Berlin has not failed to mark the memory of its former Jewish community. Monuments such as the vast Holocaust Memorial, which juxtaposes its innumerable, rectangular blocks without regard for charm or beauty, or the odd, zig-zagging Jewish Museum, both empty (apparently deliberately), and unmoving (perhaps unintentionally), come to mind here. But the sense is more one of penance than regret.
Fourteenth- and fifteenth-century images of the Crucifxion in the glorious Gemäldergalerie, with their Der Stürmer-style representations of Jews as vicious, monster-nosed demons, painted in angry brushstrokes abrim with antisemitic loathing, reinforce a feeling that here was a people who had always detested the Christ-killers. Then I saw her, Die Schreiende Frau (The Screaming Woman), a fifteenth-century sculpture carved in reddish stone, the lower part of her right arm lost but the left raised and bent so that her hand is held over her left eye. Her head is thrown back, her right eye closed and mouth wide open. So vivid and realistic is the execution, one thinks of figures caught in their death agony at Pompeii after the eruption of Vesuvius. I cannot recall seeing a more powerful depiction of human grief.

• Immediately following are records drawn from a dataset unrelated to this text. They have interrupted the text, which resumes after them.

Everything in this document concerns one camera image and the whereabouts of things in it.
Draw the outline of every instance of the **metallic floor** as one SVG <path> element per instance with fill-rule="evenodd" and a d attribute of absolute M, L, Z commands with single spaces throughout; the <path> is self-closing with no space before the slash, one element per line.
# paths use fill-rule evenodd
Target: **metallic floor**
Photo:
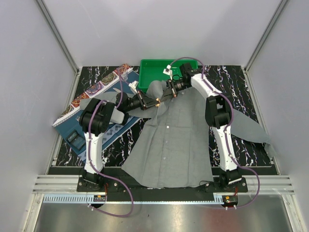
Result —
<path fill-rule="evenodd" d="M 248 201 L 240 196 L 239 205 Z M 123 214 L 130 205 L 104 205 Z M 225 211 L 210 205 L 135 205 L 129 218 L 91 211 L 86 205 L 43 203 L 35 232 L 291 232 L 280 196 L 259 196 L 250 206 Z"/>

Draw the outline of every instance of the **green plastic tray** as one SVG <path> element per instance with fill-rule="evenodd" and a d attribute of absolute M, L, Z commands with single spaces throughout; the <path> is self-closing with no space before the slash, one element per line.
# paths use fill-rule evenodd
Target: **green plastic tray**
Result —
<path fill-rule="evenodd" d="M 169 76 L 164 74 L 163 70 L 172 62 L 172 59 L 142 59 L 140 61 L 140 78 L 138 85 L 139 89 L 143 92 L 146 92 L 152 81 L 168 80 Z M 190 63 L 193 69 L 197 69 L 197 61 L 191 59 L 182 59 L 176 61 L 173 64 L 173 67 L 171 68 L 173 75 L 179 75 L 182 77 L 179 66 L 184 63 Z"/>

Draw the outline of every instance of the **gray cloth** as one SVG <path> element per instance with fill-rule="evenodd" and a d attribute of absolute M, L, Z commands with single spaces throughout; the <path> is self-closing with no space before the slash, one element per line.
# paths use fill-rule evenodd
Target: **gray cloth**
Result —
<path fill-rule="evenodd" d="M 164 87 L 165 84 L 153 81 L 146 95 L 161 98 Z M 116 92 L 106 92 L 96 98 L 115 102 L 116 95 Z M 89 101 L 81 100 L 80 108 L 84 109 Z M 151 188 L 196 187 L 201 180 L 213 180 L 205 100 L 197 90 L 186 89 L 158 108 L 136 109 L 129 114 L 151 118 L 122 167 L 140 184 Z M 231 133 L 251 142 L 270 141 L 258 123 L 237 110 L 234 110 Z"/>

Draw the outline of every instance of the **gray wall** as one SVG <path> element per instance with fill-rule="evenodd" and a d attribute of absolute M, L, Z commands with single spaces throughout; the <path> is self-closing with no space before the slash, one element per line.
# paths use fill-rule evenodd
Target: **gray wall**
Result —
<path fill-rule="evenodd" d="M 1 0 L 0 28 L 0 231 L 15 232 L 74 75 L 34 0 Z"/>
<path fill-rule="evenodd" d="M 249 71 L 284 174 L 309 228 L 309 1 L 286 7 Z"/>
<path fill-rule="evenodd" d="M 79 66 L 192 56 L 245 65 L 280 0 L 44 0 Z"/>

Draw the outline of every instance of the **black marbled table surface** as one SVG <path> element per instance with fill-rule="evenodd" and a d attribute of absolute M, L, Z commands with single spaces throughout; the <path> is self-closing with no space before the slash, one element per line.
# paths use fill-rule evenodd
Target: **black marbled table surface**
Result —
<path fill-rule="evenodd" d="M 117 66 L 83 67 L 74 98 L 99 81 L 99 76 L 108 75 L 116 68 Z M 139 73 L 139 66 L 133 66 L 133 70 Z M 227 92 L 233 96 L 232 103 L 235 109 L 258 122 L 245 76 L 240 66 L 206 66 L 205 75 L 220 91 Z M 146 120 L 141 119 L 104 150 L 102 160 L 105 166 L 122 166 L 136 143 Z M 241 166 L 271 165 L 263 144 L 247 142 L 235 136 L 232 136 L 232 140 L 235 156 Z M 211 165 L 219 166 L 218 147 L 211 129 L 209 153 Z M 62 140 L 56 166 L 84 166 L 84 162 Z"/>

Here was a true symbol for the Shoah. Everywoman. Yet no one knows her. All over the city the Holocaust is commemorated in cold, anodyne, abstract, meaningless symbols, comprehensible perhaps only in terms of the way they create a vacuum at the heart of a place where something once flourished whose scream is suppressed. If I could not scream, at least I could sing its memory.